• What this task involves
Text in the records must be reproduced exactly, and pictures must be skipped.

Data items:

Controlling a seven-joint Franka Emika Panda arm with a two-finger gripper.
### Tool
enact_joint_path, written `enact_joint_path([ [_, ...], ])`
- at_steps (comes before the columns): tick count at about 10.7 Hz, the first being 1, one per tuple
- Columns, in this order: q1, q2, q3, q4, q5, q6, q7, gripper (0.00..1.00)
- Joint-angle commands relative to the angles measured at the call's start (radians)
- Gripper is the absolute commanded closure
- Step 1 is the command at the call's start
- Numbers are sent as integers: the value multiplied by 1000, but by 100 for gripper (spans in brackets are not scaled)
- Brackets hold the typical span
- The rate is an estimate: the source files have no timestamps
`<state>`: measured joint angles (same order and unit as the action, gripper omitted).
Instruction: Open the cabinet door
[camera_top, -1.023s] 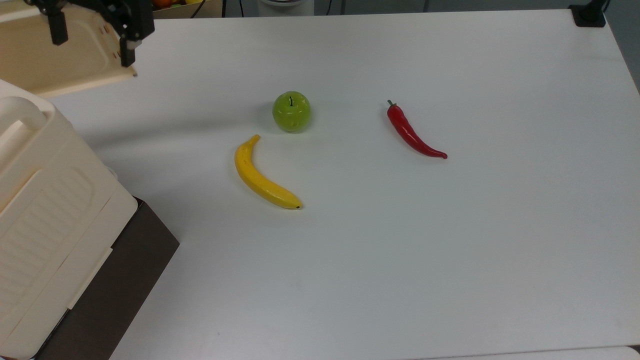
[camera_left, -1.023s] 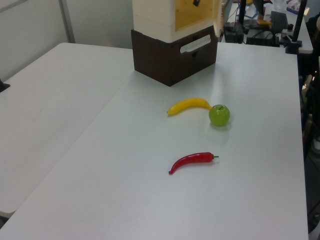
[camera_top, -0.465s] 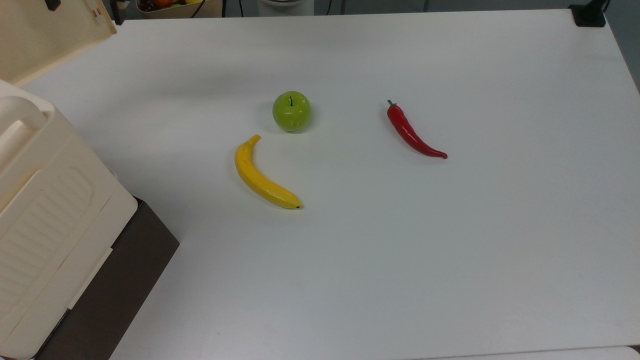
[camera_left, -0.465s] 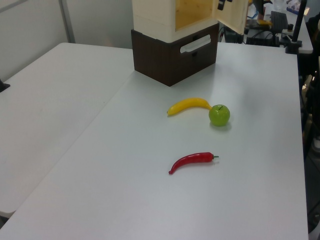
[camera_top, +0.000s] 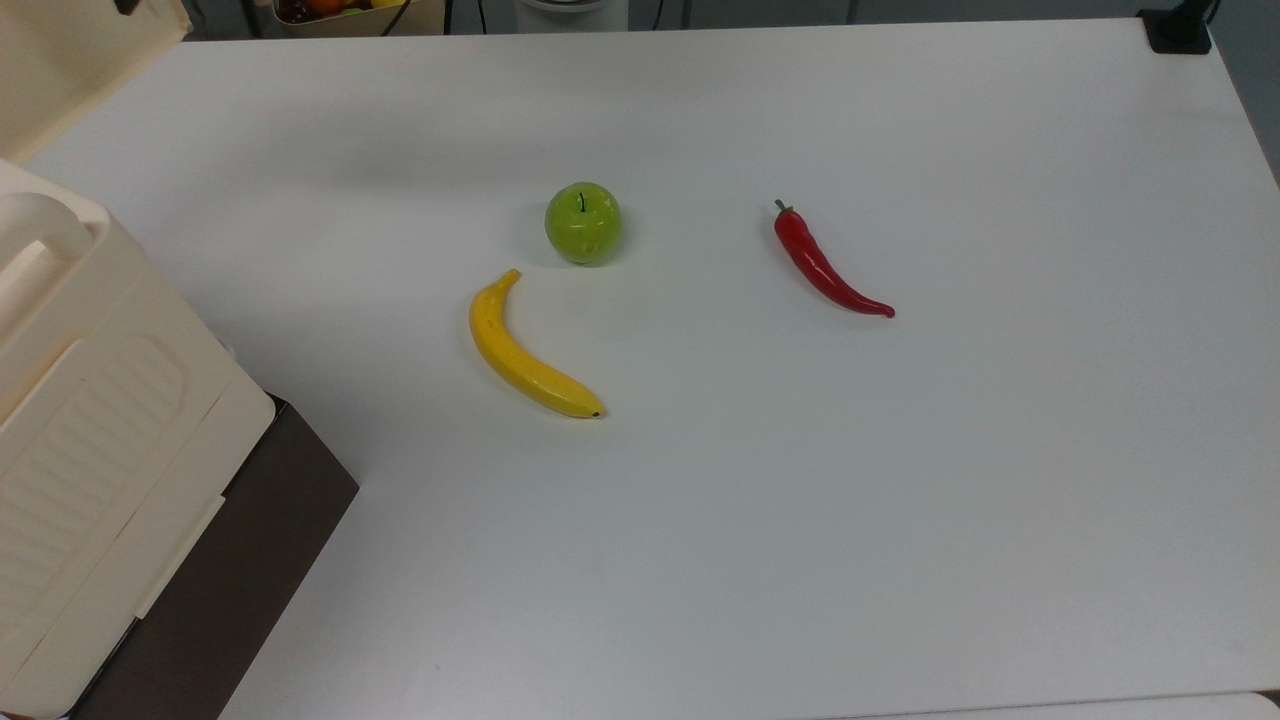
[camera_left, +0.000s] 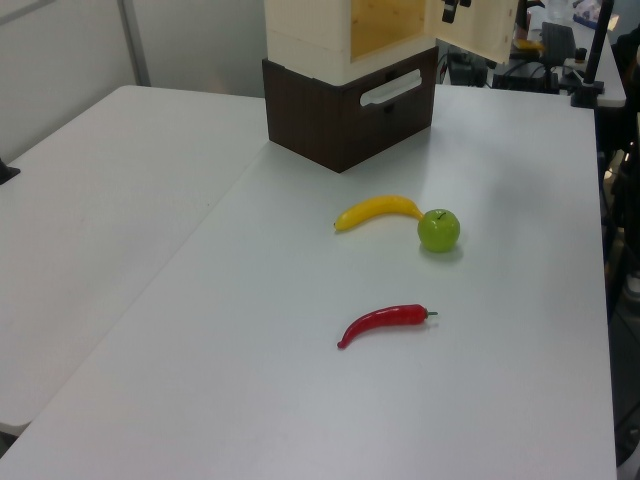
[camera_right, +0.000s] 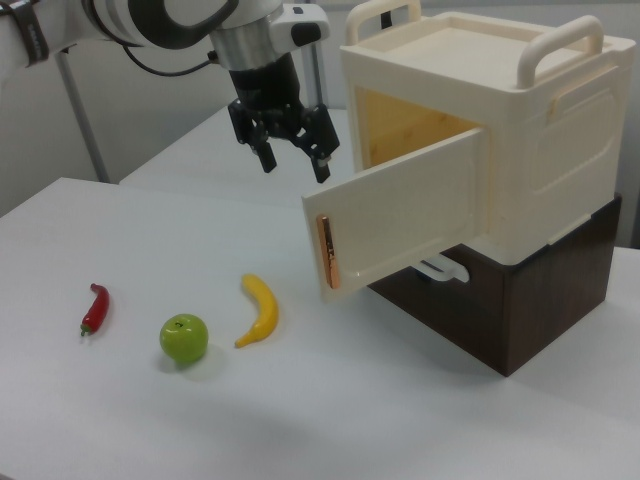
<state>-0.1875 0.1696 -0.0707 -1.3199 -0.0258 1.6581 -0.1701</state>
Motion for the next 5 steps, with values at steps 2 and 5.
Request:
enact_joint_path([
  [2, 55, -51, 51, -56, 66, -32, 87, 0],
  [5, 59, -68, 169, -136, 46, -26, 203, 0],
])
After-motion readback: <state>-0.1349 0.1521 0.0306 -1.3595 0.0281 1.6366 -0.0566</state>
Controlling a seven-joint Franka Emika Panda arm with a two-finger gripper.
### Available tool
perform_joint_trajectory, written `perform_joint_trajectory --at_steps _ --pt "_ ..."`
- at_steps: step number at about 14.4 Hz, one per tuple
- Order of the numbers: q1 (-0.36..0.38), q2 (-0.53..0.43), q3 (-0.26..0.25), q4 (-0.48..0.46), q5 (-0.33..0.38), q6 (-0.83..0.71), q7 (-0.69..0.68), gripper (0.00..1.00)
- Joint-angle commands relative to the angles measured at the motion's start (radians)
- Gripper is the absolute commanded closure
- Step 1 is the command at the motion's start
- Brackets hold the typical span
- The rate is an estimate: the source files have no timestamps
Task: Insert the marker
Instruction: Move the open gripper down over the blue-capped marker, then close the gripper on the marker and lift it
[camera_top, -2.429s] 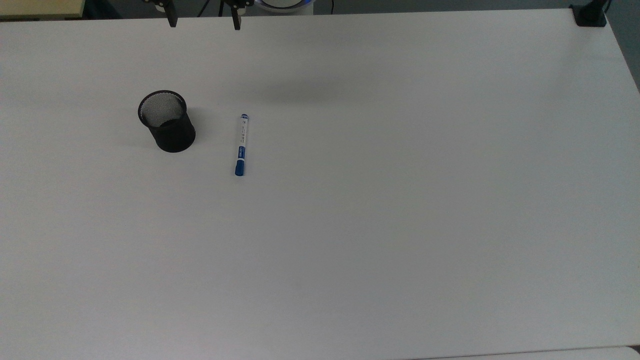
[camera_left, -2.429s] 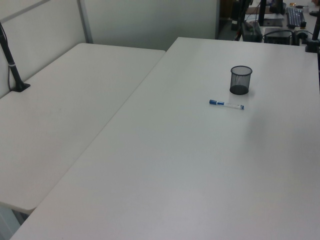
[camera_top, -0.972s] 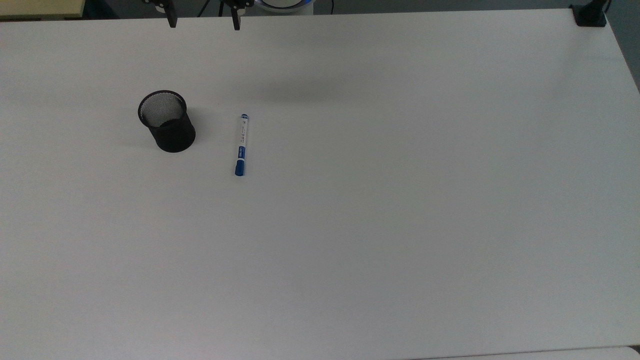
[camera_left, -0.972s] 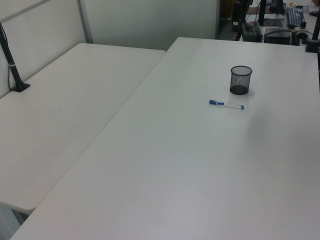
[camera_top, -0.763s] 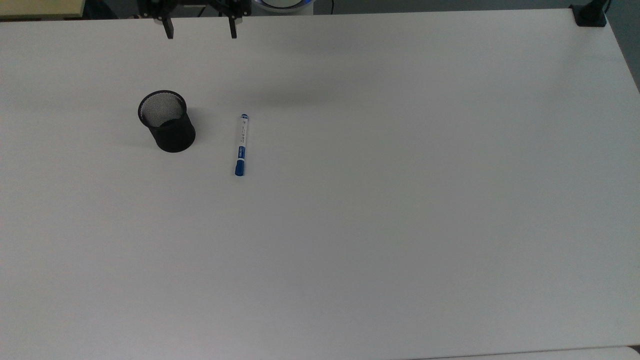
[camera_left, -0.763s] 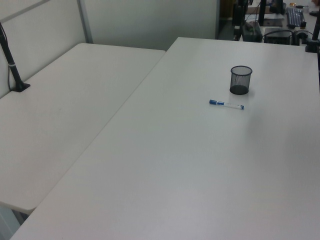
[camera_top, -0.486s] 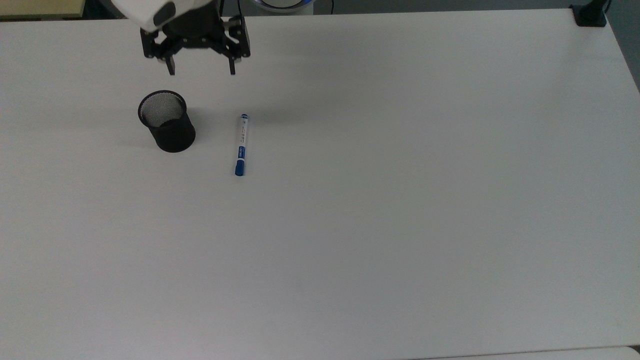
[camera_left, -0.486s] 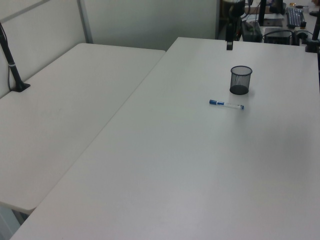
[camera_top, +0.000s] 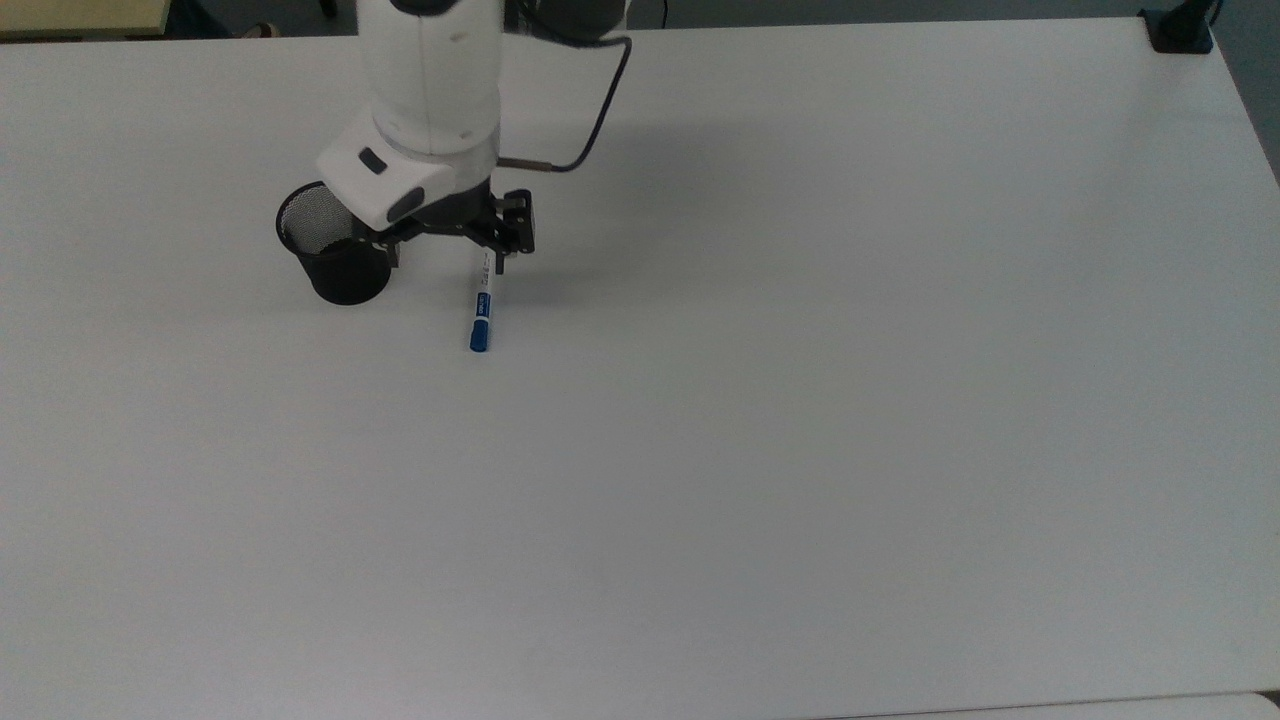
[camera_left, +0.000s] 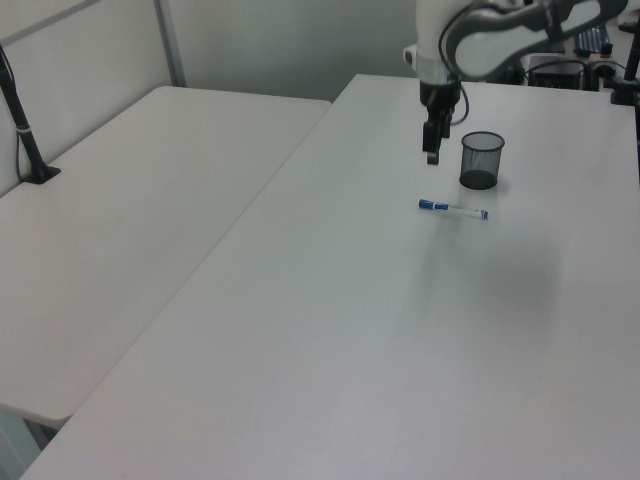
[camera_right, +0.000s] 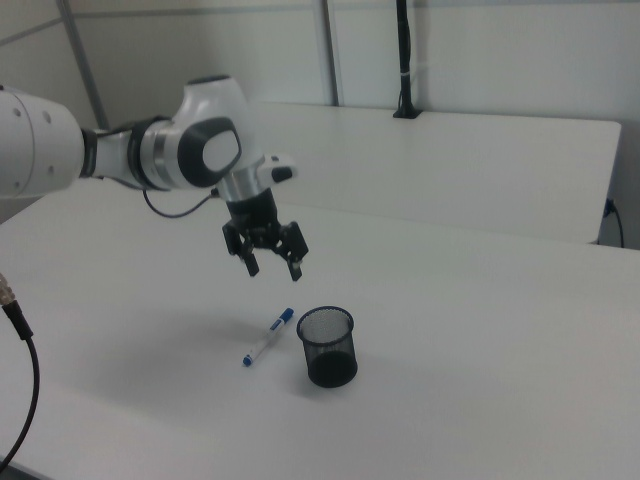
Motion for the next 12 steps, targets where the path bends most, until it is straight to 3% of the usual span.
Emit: perform_joint_trajectory --at_steps 1,4,7,8,10,12 --pt "0.029 0.062 0.0 -0.064 -0.035 0.133 0.154 0.0" --pt "0.025 0.119 0.002 -0.066 -0.026 0.215 0.245 0.09" --pt "0.023 0.151 0.002 -0.066 -0.023 0.25 0.272 0.3" --pt "0.022 0.162 0.002 -0.066 -0.023 0.269 0.298 0.49" --pt "0.018 0.167 0.002 -0.064 -0.021 0.283 0.332 1.0" --pt "0.011 0.146 0.002 -0.06 -0.021 0.278 0.331 1.0"
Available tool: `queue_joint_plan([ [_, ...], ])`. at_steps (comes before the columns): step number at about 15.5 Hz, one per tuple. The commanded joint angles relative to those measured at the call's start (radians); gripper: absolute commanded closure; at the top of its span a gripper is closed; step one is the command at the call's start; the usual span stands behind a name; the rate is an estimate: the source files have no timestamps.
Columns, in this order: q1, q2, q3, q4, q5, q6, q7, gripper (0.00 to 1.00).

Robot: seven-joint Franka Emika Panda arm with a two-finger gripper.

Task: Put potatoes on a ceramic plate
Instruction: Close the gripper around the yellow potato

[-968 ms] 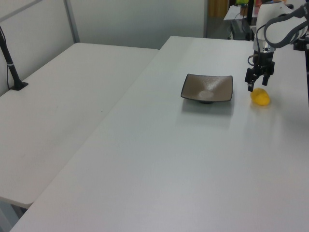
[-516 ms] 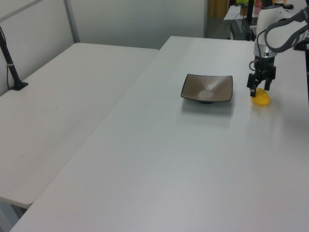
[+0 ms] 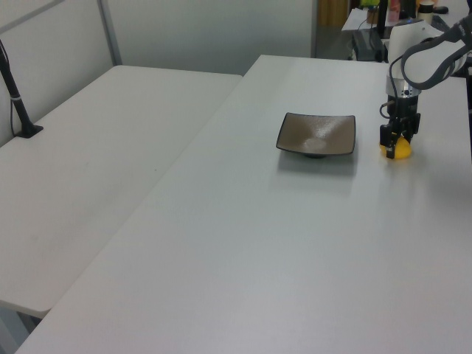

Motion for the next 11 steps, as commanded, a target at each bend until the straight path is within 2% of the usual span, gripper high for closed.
queue_joint_plan([
  [1,0.006,-0.024,-0.003,-0.010,0.021,0.017,-0.012,0.71],
  [8,0.007,-0.080,-0.001,0.060,0.029,-0.085,-0.001,0.69],
  [11,0.009,-0.078,-0.001,0.117,0.134,-0.073,-0.003,0.69],
])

• Task solution
Controlling a seven-joint Franka Emika Panda arm with a two-finger gripper.
### Tool
enact_joint_path, written `enact_joint_path([ [_, ...], ])`
- at_steps (comes before the columns): tick count at about 10.7 Hz, the first being 1, one per tuple
- Columns, in this order: q1, q2, q3, q4, q5, q6, q7, gripper (0.00..1.00)
- Joint-angle commands relative to the angles measured at the call's start (radians)
- Gripper is the absolute commanded closure
- Step 1 is the command at the call's start
- Numbers are sent as integers: the value multiplied by 1000, but by 100 for gripper (spans in brackets are not scaled)
- Brackets hold the typical span
- The rate is an estimate: the source files have no timestamps
`<state>`: measured joint angles (same order and unit as the action, gripper omitted).
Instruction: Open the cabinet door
[camera_top, -1.023s] 
[camera_left, -1.023s] 
[camera_top, -0.465s] 
[camera_left, -0.465s] 
[camera_top, +0.000s] 
[camera_left, +0.000s] 
[camera_right, +0.000s] 
<state>-0.1875 0.1696 -0.0707 -1.3199 -0.0258 1.6581 -0.1701</state>
Motion for the next 5 steps, with values at steps 2 and 5.
Request:
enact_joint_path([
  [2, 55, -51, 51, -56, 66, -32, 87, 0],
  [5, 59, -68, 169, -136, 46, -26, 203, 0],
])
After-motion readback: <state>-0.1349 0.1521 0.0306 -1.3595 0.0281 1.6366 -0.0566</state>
Controlling a seven-joint Franka Emika Panda arm with a two-finger gripper.
### Available tool
perform_joint_trajectory, written `perform_joint_trajectory --at_steps _ --pt "_ ..."`
- at_steps: step number at about 14.4 Hz, one per tuple
- Order of the numbers: q1 (-0.36..0.38), q2 (-0.53..0.43), q3 (-0.26..0.25), q4 (-0.48..0.46), q5 (-0.33..0.38), q6 (-0.83..0.71), q7 (-0.69..0.68), gripper (0.00..1.00)
- Joint-angle commands relative to the angles measured at the motion's start (radians)
- Gripper is the absolute commanded closure
- Step 1 is the command at the motion's start
- Brackets hold the typical span
- The rate is an estimate: the source files have no timestamps
Task: Insert the marker
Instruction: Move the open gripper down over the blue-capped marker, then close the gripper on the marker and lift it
[camera_top, -2.429s] 
[camera_left, -2.429s] 
[camera_top, -0.972s] 
[camera_left, -0.972s] 
[camera_top, -0.763s] 
[camera_left, -0.763s] 
[camera_top, -0.486s] 
[camera_left, -0.486s] 
[camera_top, +0.000s] 
[camera_left, +0.000s] 
[camera_right, +0.000s] 
Motion for the next 12 steps, targets where the path bends most, until it is straight to 3% of the usual span.
Emit: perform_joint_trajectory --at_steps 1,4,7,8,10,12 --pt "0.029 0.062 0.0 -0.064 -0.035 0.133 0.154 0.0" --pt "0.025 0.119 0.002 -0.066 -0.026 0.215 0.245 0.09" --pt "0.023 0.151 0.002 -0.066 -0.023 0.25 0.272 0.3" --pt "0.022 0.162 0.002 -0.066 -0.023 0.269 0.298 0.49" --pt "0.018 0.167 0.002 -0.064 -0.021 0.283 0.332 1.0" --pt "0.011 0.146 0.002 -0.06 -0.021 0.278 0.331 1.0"
Available tool: `queue_joint_plan([ [_, ...], ])`. at_steps (comes before the columns): step number at about 15.5 Hz, one per tuple. The commanded joint angles relative to those measured at the call's start (radians); gripper: absolute commanded closure; at the top of its span a gripper is closed; step one is the command at the call's start; the usual span stands behind a name; the rate is an estimate: the source files have no timestamps.
Columns, in this order: q1, q2, q3, q4, q5, q6, q7, gripper (0.00 to 1.00).

Robot: seven-joint Franka Emika Panda arm with a two-finger gripper.

Task: Put potatoes on a ceramic plate
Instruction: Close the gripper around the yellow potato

[-968 ms] 
[-516 ms] 
[+0 ms] 

Motion for the next 11 steps, as commanded, a target at each bend until the straight path is within 2% of the usual span, gripper high for closed.
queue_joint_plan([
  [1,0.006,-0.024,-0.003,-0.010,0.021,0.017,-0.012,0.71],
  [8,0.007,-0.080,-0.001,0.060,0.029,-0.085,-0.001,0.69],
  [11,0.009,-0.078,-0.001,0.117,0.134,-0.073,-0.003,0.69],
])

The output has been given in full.